Me: no, it is not a pcmcia card, although it is similar in dimension to a
type III PCMCIA card in dimension and function. It is not, however and
removing it hot will wreck the drive (I've proven that too). It is an IDE
device, but specialized for the particular model series of laptop (Versa
40 e)and in fact does not fit later models of NEC versa series laptops.
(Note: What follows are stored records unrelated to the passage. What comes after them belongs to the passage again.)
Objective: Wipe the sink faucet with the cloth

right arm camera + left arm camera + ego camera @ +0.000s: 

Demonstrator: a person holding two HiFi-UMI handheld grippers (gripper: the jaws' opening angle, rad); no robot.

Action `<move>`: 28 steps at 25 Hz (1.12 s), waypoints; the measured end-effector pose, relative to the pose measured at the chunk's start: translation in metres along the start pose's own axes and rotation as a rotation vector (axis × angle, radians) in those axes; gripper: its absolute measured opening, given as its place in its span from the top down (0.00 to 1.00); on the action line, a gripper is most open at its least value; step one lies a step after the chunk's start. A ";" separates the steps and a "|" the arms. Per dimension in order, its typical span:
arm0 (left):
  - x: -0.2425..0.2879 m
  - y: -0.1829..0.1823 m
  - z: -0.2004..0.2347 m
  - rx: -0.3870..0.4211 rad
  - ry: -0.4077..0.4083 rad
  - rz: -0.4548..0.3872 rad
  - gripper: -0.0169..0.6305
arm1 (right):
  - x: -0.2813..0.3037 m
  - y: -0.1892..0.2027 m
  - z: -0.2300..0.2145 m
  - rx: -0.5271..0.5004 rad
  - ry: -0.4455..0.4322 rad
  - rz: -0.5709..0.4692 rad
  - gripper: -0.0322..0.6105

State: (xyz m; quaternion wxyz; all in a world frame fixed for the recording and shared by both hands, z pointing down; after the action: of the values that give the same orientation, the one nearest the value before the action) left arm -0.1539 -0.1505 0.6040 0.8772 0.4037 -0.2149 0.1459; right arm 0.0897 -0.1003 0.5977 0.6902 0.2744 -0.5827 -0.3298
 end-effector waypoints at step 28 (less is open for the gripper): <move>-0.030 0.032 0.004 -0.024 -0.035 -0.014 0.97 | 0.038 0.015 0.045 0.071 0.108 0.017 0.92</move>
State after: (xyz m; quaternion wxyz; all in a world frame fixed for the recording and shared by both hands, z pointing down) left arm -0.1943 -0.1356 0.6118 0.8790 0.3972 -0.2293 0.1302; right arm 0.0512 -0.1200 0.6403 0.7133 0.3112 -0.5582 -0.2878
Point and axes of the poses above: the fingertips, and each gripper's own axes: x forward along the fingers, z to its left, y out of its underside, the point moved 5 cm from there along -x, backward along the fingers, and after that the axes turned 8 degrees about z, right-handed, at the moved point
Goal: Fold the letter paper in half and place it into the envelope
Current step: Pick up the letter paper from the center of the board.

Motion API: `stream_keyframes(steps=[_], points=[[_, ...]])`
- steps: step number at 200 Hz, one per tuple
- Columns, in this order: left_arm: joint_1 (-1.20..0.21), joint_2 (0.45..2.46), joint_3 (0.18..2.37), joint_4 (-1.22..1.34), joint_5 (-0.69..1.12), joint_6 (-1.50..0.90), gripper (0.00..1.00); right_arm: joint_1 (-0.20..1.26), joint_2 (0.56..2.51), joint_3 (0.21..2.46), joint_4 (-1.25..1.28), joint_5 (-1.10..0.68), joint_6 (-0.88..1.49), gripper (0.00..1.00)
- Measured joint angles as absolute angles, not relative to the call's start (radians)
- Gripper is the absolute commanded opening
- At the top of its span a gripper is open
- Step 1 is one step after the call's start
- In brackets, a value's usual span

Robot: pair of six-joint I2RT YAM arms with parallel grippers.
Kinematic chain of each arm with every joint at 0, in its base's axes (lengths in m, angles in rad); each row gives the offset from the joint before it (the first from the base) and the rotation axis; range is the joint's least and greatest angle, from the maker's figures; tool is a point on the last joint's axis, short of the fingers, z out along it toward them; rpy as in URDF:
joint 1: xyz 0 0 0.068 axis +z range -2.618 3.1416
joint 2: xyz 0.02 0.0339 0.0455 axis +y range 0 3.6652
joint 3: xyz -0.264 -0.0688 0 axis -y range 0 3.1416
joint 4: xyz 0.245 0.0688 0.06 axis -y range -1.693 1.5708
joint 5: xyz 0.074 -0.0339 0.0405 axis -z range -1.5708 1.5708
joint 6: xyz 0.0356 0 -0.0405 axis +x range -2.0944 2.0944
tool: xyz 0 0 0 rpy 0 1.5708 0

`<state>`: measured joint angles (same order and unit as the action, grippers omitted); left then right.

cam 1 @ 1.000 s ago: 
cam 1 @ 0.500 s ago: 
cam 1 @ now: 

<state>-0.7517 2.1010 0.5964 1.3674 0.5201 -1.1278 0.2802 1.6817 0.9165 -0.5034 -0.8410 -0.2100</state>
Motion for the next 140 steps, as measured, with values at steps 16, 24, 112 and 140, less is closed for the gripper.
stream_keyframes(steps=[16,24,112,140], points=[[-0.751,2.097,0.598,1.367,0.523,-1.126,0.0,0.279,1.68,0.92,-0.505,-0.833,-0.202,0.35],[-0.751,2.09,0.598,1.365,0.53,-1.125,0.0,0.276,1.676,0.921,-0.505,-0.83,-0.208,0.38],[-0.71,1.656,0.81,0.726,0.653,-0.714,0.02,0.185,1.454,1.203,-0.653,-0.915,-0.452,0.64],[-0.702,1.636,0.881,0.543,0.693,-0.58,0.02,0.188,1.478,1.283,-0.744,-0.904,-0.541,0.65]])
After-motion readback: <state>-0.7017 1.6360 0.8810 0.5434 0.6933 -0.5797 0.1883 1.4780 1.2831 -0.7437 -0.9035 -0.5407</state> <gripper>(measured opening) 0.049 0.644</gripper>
This laptop also uses PCMCIA and can fit two type I or one type II pcmcia
cards in it's PCMCIA bay on the other side of the body. I currently have a
14.4 modem and a 10/100mbps ethernet NIC in there. The circuitry I
describe is little more than some of the green card with solder points that
bridges the internal connector to the external connector, there isn't any
other circuitry included.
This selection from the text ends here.